In a recent article posted to the medRxiv* preprint server, researchers demonstrated the short-term protection conferred by the severe acute respiratory syndrome coronavirus 2 (SARS-CoV-2) BNT162b2 vaccination in adolescents and children.
The Coronavirus disease 2019 (COVID-19) Pfizer-BioNTech (BNT162b2) vaccine has a lower efficiency against the SARS-CoV-2 Omicron variant than the Delta and other variants. Moreover, the BNT162b2 vaccine’s real-world efficacy against Omicron infection in children and adolescents is limited.
Shortly before the SARS-CoV-2 Omicron outbreak, the BNT162b2 two-dose vaccination for children and the third BNT162b2 shot for adolescents were authorized in Israel. The BNT162b2 vaccination was approved in Israel on 2 June 2021 for adolescents aged 12 to 15, and a booster dosage was approved on 29 August 2021 for those who had received the second vaccine at least five months before. Starting 23 November 2021, children aged five to 11 received a two-dose BNT162b2 vaccination utilizing a third of the amount provided to children aged 12 and older. However, the impact of these vaccinations on Omicron-confirmed SARS-CoV-2 infection rates in these populations is still unknown.
About the study
In the current work, the researchers analyzed data from Israel to investigate the efficacy of the two-dose BNT162b2 schedule for children aged five to 11 years old and the booster shot for adolescents aged 12 to 15. The authors collected information for the Omicron BA.1 sublineage-dominated timeframe: between 26 December 2021 and 8 January 2022 in Israel. They noted that credible estimates of efficacy for the time following 8 January 2022 were hard to acquire due to substantial policy changes in COVID-19 testing, contact isolation, and quarantine in schools.
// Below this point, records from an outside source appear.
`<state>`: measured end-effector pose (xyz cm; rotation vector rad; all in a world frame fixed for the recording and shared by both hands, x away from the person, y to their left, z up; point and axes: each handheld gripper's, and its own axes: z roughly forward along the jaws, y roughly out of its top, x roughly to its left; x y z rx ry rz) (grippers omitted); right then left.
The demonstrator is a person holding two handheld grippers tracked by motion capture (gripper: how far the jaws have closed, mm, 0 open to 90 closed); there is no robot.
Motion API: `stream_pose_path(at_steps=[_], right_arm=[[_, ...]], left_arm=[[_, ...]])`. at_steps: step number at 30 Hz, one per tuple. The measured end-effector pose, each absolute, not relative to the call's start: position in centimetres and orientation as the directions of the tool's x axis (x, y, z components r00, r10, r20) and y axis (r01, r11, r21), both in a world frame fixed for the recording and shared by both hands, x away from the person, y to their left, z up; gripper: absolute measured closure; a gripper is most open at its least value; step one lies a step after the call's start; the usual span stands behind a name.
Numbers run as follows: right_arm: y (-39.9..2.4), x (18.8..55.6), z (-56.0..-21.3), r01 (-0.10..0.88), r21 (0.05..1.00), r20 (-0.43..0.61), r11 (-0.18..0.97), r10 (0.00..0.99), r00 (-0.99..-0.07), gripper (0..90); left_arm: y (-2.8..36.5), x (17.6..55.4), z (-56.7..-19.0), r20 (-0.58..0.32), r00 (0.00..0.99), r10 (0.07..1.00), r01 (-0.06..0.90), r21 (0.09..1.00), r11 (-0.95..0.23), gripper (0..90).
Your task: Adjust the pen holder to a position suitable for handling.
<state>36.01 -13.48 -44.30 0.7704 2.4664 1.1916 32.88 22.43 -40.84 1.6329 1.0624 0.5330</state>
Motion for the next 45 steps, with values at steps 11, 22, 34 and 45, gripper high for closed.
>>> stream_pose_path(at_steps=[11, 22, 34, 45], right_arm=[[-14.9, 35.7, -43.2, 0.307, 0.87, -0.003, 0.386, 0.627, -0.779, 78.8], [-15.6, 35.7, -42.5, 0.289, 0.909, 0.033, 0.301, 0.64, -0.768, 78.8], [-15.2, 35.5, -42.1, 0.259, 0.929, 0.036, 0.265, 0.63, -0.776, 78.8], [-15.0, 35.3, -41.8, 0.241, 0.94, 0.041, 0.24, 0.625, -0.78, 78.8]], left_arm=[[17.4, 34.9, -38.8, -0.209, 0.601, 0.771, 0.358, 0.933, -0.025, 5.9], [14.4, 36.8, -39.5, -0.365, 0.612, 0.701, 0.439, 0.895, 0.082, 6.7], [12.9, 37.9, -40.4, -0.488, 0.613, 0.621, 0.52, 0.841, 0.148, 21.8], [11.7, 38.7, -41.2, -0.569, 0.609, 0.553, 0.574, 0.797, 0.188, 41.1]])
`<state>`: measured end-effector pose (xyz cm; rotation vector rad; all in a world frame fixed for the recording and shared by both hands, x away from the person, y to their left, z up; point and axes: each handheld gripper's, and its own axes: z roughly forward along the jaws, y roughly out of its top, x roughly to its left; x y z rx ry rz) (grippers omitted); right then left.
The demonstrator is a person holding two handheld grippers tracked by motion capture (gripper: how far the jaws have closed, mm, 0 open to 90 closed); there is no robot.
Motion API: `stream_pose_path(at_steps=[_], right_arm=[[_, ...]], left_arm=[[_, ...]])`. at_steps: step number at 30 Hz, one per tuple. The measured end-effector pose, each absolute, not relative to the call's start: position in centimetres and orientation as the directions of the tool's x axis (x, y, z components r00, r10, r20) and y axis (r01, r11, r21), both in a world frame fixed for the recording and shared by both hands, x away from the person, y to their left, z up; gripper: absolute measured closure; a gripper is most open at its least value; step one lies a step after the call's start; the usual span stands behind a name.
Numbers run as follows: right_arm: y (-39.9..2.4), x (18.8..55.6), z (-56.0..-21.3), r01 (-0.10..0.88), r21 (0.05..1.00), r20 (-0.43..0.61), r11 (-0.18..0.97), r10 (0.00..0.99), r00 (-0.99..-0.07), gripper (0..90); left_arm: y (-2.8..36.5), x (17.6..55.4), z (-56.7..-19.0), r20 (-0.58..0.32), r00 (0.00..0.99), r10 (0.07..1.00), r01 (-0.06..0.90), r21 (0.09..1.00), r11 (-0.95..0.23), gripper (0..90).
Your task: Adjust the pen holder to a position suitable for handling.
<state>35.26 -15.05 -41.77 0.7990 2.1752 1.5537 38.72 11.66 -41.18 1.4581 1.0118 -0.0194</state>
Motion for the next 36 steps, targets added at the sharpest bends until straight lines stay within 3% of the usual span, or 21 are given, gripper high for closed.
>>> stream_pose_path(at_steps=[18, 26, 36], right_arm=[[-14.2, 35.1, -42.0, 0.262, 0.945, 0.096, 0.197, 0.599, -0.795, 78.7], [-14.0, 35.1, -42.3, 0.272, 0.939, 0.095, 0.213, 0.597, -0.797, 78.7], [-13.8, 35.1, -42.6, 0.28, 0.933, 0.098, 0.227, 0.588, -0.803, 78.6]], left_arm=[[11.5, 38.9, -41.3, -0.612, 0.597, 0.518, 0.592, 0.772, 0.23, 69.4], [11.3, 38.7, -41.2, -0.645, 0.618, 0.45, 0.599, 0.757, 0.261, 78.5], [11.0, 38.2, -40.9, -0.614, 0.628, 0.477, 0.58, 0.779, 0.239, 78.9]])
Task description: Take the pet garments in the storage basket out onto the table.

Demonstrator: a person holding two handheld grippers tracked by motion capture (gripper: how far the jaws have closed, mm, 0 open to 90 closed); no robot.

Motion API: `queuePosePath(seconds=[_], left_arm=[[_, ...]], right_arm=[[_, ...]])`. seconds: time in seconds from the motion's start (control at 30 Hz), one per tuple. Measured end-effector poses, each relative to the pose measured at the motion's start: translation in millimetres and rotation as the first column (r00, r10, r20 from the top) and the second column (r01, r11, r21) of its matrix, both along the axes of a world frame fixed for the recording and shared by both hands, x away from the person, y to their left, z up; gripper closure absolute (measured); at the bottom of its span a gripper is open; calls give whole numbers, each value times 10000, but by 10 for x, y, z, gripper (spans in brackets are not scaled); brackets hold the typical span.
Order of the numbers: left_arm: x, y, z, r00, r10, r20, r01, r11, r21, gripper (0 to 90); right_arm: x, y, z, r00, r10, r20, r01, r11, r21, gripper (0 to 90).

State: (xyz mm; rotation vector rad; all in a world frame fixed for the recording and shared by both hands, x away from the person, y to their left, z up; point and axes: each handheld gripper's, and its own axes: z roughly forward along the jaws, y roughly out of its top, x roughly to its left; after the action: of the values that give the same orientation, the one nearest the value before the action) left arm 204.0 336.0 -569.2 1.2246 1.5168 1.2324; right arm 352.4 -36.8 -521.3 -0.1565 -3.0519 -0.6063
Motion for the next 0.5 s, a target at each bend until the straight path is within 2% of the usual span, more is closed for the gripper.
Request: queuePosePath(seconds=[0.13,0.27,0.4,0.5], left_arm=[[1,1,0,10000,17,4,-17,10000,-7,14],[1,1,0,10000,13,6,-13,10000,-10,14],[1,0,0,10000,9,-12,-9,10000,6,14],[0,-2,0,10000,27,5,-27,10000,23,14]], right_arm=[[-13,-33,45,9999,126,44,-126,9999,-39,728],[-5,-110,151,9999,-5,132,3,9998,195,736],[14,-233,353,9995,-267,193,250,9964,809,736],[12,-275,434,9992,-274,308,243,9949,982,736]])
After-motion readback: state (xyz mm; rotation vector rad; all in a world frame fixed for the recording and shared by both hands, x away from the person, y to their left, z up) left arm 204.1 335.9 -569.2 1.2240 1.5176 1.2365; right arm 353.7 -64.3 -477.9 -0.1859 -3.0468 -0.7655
The scientists analyzed data from the Israeli Ministry of Health database, which contained information on all vaccinations and tests performed in Israel. The study cohort included children (aged five to 10) and adolescents (12 to 15) if they had received a COVID-19 vaccine or had taken at least one state-regulated antigen or polymerase chain reaction (PCR) test before 1 December 2021. The team omitted the 11-year-old age group because the current data only contained age in years, and vaccination eligibility dates varied for 11 and 12-year-olds.
The investigators evaluated rates of confirmed SARS-CoV-2 infection in children aged five to 10 years old 14 to 35 days after getting the second dose with an internal control cohort of children three to seven days following receiving the first shot when the vaccination was still ineffective. Likewise, they compared confirmed COVID-19 rates in adolescents aged 12 to 15 years old 14 to 60 days following getting a booster shot to a control cohort of adolescents three to seven days after getting the booster dose. The authors used Poisson regression controlling for sex, age, calendar week, exposure, and socioeconomic level.
Results and conclusions
Overall, the study results showed that the COVID-19 BNT162b2 vaccination offered an initial nearly two-fold improvement in immunity against SARS-CoV-2 infection in children aged five to 10. The estimated incidence of confirmed COVID-19 in the five to 10 age category was 2.3-times lower in the second dose cohort compared to the internal control population.
In addition, the current analysis found that a recent BNT162b2 booster dose in adolescents reduced SARS-CoV-2 infections by three- to four-time relative to the internal control. Specifically, the third dose decreased confirmed-COVID-19 rates over 3.3-time in adolescents.
The authors found that different testing habits did not explain the reduced confirmed-SARS-CoV-2 infection rates in the vaccinated groups relative to the non-vaccinated. In all age categories, the non-vaccinated cohorts tested less frequently than the vaccinated groups, implying that the predicted protection compared to non-vaccinated persons may be underestimated.
While the vaccine-naive cohorts had reduced testing rates than the vaccinated groups, the internal control subjects had a slightly higher testing rate than the second dose vaccination group in the five to 10 age range, which might contribute to an overestimation of the vaccine’s protection. The internal control subjects had a decreased testing rate than the booster group in the vaccinated 12 to 15 age range, probably indicating that the booster shot confers a better degree of protection than anticipated in this study.
To summarize, the current investigation illustrated an assessment of the COVID-19 BNT162b2 vaccine’s transient protection against confirmed SARS-CoV-2 infection in adolescents and children. Relative to the corresponding internal control cohorts, the recent two-dose vaccination of the BNT162b2 vaccine in children and the latest booster shot in adolescents lowered the risk of confirmed SARS-CoV-2 infection. The authors mentioned that future research was needed to determine how long this protection lasts and how well it protects against other COVID-19 outcomes, including long-COVID and pediatric inflammatory multisystem syndrome temporally associated with SARS-CoV-2 (PIMS-TS).
medRxiv publishes preliminary scientific reports that are not peer-reviewed and, therefore, should not be regarded as conclusive, guide clinical practice/health-related behavior, or treated as established information.